§ **ACTIVITY**
Exactly as written, transcribe the data from its opening line through the line containing "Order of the". Leave every picture out.
Segment Start: SOURCE DATA
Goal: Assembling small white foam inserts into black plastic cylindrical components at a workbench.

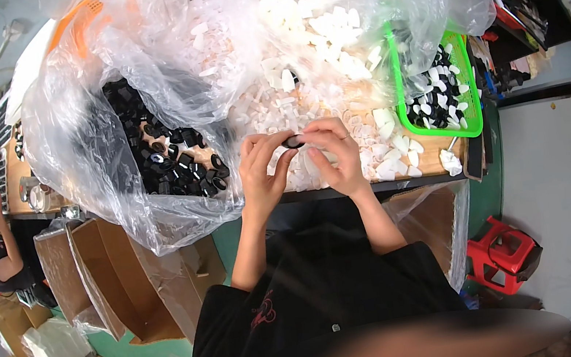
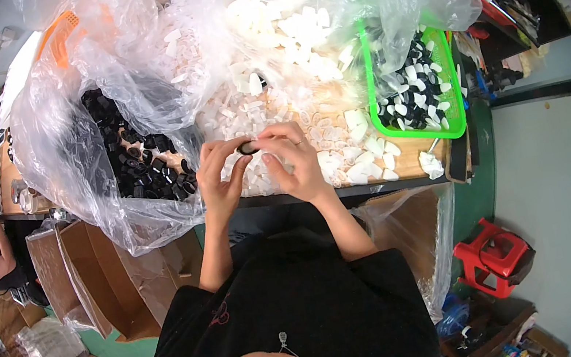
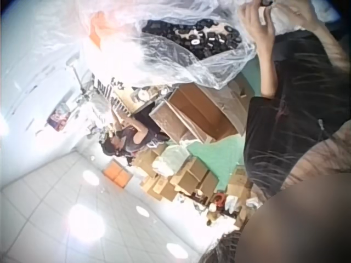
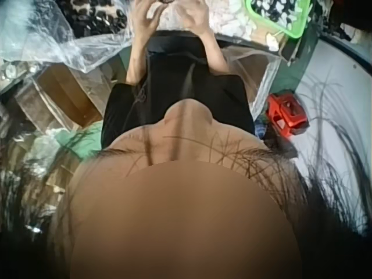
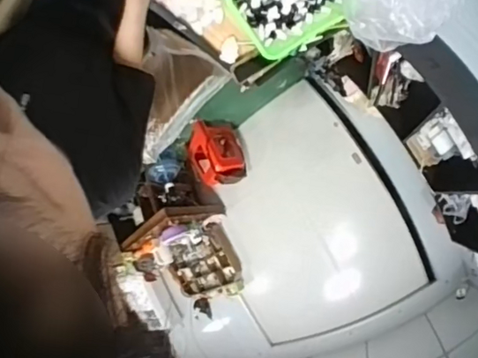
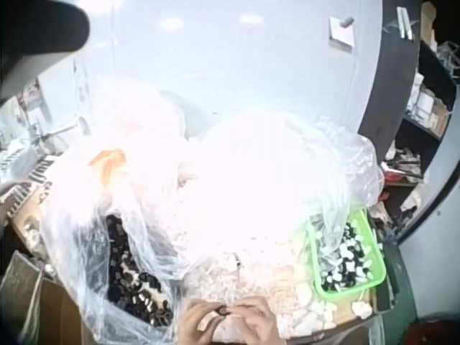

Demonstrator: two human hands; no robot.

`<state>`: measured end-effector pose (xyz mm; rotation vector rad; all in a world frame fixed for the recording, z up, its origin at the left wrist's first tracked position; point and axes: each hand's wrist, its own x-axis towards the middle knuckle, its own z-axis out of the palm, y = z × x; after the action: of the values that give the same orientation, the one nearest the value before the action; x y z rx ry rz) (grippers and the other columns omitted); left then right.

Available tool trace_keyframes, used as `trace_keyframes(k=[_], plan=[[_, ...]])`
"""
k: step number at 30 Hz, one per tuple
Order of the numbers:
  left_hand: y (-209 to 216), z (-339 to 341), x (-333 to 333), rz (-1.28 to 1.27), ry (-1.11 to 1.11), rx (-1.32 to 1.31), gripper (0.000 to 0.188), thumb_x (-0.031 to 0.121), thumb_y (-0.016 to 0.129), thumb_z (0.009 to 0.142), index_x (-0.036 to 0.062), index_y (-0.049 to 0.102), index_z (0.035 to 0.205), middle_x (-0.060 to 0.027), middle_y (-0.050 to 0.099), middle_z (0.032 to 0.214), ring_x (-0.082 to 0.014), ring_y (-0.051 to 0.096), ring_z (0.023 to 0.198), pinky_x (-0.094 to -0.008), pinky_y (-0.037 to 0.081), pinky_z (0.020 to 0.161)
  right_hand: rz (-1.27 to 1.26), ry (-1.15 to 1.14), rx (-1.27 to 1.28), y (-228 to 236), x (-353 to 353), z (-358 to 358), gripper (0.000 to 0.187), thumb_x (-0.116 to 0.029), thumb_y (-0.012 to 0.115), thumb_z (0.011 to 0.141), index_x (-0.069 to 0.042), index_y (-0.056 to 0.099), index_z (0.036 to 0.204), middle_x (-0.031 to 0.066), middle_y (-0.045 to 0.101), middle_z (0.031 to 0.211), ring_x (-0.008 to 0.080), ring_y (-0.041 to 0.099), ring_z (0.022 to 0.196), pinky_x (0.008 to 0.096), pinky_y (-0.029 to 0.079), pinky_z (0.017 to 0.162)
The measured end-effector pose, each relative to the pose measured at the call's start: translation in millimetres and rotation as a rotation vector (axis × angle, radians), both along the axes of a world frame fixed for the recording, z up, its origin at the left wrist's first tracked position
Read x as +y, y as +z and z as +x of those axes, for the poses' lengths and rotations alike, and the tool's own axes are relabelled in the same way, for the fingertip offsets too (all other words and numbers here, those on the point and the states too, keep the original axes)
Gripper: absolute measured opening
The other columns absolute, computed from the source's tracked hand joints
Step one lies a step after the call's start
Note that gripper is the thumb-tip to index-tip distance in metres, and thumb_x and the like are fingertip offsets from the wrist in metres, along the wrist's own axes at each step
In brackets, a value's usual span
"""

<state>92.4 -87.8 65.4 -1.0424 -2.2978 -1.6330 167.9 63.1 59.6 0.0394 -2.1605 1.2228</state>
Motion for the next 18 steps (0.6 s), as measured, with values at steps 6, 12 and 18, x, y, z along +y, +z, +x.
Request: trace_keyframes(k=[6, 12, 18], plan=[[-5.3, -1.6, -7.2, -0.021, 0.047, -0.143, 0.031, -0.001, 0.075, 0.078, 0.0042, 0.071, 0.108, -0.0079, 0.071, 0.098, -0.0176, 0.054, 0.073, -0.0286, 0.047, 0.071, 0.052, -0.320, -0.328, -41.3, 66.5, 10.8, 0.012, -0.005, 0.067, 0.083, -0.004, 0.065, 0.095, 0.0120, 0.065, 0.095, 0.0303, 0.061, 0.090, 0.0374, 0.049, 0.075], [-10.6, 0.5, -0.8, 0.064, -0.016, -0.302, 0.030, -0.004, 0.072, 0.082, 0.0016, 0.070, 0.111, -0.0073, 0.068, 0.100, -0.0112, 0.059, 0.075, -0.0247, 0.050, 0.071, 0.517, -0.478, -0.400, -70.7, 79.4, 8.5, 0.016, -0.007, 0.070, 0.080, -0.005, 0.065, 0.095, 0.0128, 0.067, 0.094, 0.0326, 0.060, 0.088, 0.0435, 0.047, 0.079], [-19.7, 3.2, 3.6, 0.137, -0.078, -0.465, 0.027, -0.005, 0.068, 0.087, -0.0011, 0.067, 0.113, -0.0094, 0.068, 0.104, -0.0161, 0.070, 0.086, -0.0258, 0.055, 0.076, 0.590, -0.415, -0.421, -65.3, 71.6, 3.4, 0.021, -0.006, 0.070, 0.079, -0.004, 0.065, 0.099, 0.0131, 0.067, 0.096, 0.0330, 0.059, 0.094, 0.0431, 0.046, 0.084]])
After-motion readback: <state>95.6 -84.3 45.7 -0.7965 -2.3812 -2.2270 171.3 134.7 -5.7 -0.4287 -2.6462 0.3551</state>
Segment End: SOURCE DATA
§ **YOUR SOLUTION**
Goal: Assembling small white foam inserts into black plastic cylindrical components at a workbench.


Demonstrator: two human hands; no robot.

`<state>`: measured end-effector pose (xyz mm; rotation vector rad; all in a world frame fixed for the recording, z up, its origin at the left wrist's first tracked position; point and axes: each hand's wrist, its own x-axis towards the middle knuckle, its own z-axis out of the palm, y = z × x; after the action: of the values that give the same orientation, the one nearest the value before the action; x y z rx ry rz) (grippers and the other columns omitted); left then right.

Available tool trace_keyframes, used as `trace_keyframes(k=[_], plan=[[_, ...]])`
"""
k: step number at 30 Hz, one per tuple
Order of the numbers:

What has been written here completes the answer.